Records from a data collection
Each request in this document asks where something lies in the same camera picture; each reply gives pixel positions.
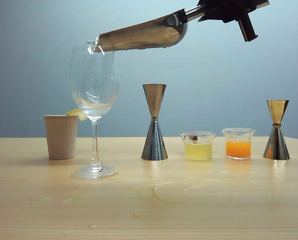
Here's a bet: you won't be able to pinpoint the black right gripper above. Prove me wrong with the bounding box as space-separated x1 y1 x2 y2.
196 0 260 43

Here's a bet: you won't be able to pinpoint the stainless steel ice scoop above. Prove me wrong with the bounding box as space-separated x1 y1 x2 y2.
93 4 208 54

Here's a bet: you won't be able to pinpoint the clear ice cubes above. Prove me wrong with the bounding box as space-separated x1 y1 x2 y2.
85 40 99 55

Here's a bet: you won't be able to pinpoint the glass beaker with yellow juice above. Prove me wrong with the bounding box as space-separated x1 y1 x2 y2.
179 131 217 162

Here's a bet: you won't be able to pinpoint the glass beaker with orange juice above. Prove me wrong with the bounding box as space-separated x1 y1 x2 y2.
221 127 257 161

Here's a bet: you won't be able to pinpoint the silver double-ended jigger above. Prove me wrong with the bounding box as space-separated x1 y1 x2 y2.
140 83 169 161

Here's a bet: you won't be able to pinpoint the clear wine glass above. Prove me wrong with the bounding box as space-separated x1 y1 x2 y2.
69 44 120 181

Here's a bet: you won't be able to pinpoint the gold double-ended jigger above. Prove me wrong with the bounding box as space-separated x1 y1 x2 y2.
262 99 291 161

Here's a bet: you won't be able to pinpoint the yellow lemon slice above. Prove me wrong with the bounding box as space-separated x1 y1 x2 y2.
65 108 88 123

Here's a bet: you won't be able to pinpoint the water puddle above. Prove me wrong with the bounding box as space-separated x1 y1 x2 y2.
127 179 206 205

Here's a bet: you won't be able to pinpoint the beige paper cup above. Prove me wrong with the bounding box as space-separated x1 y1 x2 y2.
43 114 79 161

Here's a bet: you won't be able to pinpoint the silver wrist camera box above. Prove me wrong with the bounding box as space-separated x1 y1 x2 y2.
250 0 271 9

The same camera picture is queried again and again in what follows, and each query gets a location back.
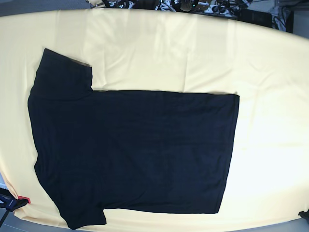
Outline black box behind table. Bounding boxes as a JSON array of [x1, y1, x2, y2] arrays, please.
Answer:
[[238, 9, 272, 28]]

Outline yellow table cloth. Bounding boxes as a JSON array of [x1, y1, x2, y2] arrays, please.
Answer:
[[0, 9, 309, 232]]

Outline red blue table clamp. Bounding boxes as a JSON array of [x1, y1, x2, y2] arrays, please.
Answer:
[[0, 188, 31, 212]]

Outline tangled black cables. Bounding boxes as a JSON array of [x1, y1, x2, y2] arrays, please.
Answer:
[[154, 0, 244, 15]]

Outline black T-shirt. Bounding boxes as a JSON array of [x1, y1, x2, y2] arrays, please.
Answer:
[[28, 49, 239, 230]]

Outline black clamp right corner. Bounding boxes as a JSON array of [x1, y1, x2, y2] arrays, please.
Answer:
[[298, 210, 309, 223]]

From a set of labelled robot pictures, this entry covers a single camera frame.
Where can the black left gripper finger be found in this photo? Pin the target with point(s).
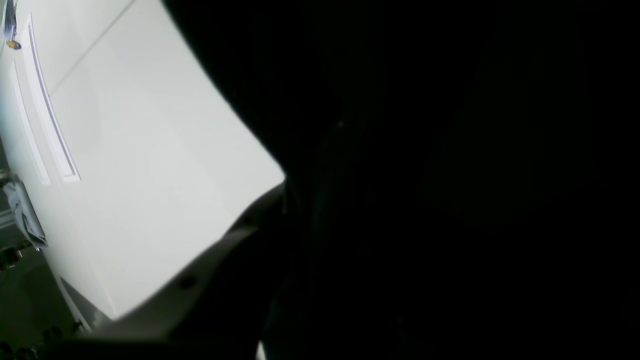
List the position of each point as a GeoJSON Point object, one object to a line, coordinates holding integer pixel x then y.
{"type": "Point", "coordinates": [216, 308]}

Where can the grey folded cloth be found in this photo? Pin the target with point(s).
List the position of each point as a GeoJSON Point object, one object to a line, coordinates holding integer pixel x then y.
{"type": "Point", "coordinates": [24, 213]}

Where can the black T-shirt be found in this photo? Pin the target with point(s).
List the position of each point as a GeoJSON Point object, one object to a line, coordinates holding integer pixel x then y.
{"type": "Point", "coordinates": [461, 176]}

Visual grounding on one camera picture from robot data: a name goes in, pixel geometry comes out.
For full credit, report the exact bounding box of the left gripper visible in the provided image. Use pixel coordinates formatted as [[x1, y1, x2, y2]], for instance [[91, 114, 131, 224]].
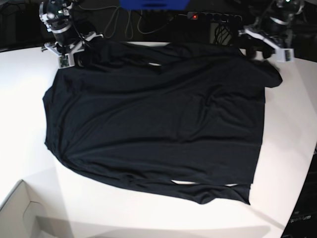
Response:
[[238, 17, 293, 60]]

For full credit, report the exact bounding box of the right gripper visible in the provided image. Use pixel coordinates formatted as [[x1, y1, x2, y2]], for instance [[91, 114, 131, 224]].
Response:
[[41, 31, 104, 57]]

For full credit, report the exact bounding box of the dark navy t-shirt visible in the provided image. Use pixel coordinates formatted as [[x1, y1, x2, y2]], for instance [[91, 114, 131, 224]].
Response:
[[43, 42, 282, 204]]

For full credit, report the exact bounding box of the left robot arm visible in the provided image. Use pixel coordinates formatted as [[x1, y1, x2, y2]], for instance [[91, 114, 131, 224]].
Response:
[[238, 0, 305, 62]]

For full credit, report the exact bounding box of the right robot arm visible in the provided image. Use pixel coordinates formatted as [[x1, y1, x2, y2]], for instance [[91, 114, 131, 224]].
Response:
[[39, 0, 103, 60]]

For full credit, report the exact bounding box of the black power strip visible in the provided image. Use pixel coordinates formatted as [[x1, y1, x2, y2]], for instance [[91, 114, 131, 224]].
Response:
[[179, 11, 243, 23]]

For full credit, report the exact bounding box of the blue plastic bin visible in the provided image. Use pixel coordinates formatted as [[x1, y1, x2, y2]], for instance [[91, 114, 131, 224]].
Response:
[[119, 0, 190, 10]]

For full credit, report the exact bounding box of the white cardboard box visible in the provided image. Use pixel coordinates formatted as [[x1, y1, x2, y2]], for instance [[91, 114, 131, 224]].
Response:
[[0, 180, 45, 238]]

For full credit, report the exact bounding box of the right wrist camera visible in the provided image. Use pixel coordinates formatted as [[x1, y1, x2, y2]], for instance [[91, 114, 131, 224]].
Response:
[[58, 54, 75, 69]]

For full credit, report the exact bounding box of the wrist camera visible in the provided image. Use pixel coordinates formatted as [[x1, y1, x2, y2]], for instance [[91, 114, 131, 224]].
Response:
[[58, 54, 75, 69], [275, 48, 295, 62]]

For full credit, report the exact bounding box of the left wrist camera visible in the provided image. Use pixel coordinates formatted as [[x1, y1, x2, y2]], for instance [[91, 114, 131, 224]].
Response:
[[275, 48, 295, 62]]

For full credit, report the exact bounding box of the grey looped cable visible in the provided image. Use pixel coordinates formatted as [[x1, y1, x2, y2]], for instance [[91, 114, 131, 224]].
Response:
[[104, 9, 174, 39]]

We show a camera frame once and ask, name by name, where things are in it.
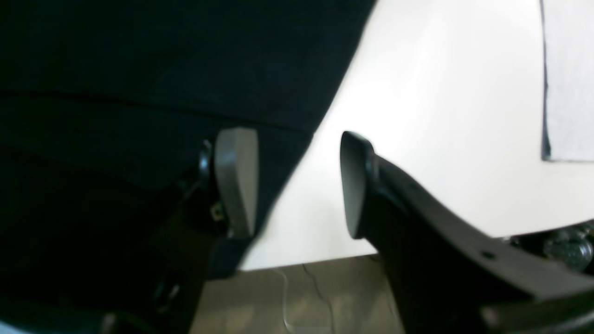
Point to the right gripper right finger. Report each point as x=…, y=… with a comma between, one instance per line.
x=447, y=277

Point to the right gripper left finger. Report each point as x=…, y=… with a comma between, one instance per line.
x=215, y=200

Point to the black T-shirt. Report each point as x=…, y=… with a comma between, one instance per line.
x=105, y=105

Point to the white paper sheet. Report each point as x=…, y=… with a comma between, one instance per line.
x=568, y=49

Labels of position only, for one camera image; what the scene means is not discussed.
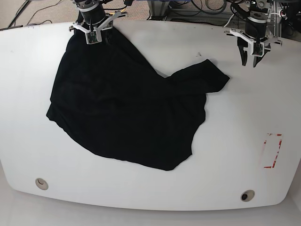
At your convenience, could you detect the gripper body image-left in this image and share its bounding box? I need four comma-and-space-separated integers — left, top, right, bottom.
69, 8, 127, 43

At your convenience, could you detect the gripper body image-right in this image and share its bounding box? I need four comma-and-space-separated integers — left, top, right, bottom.
225, 16, 282, 55

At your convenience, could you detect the black floor cable left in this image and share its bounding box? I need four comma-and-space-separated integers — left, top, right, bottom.
8, 0, 62, 28

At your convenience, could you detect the right table cable grommet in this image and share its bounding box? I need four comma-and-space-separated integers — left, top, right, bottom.
240, 190, 255, 202

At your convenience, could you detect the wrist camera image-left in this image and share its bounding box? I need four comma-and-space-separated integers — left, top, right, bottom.
85, 31, 102, 45

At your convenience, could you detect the table cable grommet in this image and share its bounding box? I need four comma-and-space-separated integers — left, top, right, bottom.
35, 178, 48, 191
240, 190, 255, 202

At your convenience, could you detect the white cable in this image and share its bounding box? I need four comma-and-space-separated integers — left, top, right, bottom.
223, 9, 280, 28

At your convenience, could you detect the black t-shirt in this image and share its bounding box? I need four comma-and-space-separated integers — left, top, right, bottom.
47, 28, 229, 171

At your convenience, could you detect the red tape rectangle marking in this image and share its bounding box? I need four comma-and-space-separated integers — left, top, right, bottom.
261, 133, 283, 169

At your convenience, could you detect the left table cable grommet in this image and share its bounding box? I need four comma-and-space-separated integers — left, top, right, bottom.
35, 178, 48, 191

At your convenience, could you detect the aluminium frame stand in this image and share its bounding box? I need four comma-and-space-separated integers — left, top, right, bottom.
147, 0, 282, 37

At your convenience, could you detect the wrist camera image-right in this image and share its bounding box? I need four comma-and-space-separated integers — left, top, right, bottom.
251, 42, 264, 57

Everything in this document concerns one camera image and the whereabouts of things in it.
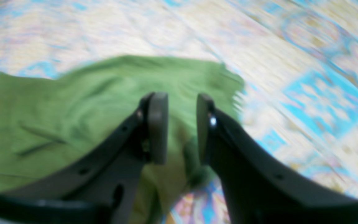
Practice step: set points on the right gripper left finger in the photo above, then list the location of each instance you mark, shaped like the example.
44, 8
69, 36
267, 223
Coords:
99, 188

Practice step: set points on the patterned tile tablecloth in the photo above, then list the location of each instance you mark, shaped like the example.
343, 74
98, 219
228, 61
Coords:
299, 59

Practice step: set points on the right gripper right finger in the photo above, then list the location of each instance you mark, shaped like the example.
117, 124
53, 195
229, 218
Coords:
259, 189

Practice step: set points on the olive green t-shirt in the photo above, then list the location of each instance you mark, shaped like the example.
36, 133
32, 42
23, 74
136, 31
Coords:
47, 124

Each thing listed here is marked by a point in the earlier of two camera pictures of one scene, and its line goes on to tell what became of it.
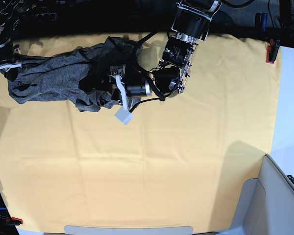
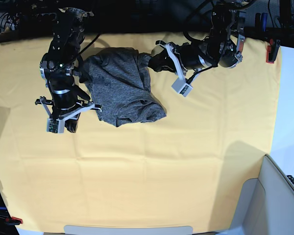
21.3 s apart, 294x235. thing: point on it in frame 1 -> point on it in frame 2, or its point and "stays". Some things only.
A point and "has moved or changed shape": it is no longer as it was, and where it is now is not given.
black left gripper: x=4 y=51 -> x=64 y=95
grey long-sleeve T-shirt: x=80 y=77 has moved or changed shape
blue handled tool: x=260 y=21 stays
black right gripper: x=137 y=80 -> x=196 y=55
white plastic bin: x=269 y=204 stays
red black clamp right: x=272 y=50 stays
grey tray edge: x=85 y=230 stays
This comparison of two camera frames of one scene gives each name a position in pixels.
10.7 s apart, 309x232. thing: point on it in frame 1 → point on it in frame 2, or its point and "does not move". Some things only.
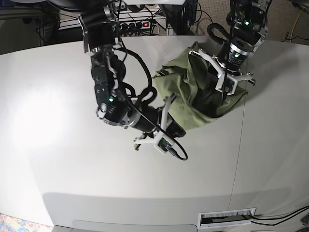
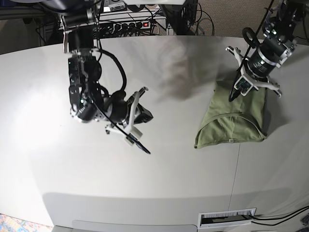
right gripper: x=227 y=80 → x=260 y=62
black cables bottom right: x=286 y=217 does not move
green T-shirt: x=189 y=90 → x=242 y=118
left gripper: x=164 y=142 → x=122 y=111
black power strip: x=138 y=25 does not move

Problem: For the records above, give the number of lines that include the string "plastic", with nothing added.

Answer to the exercise: 2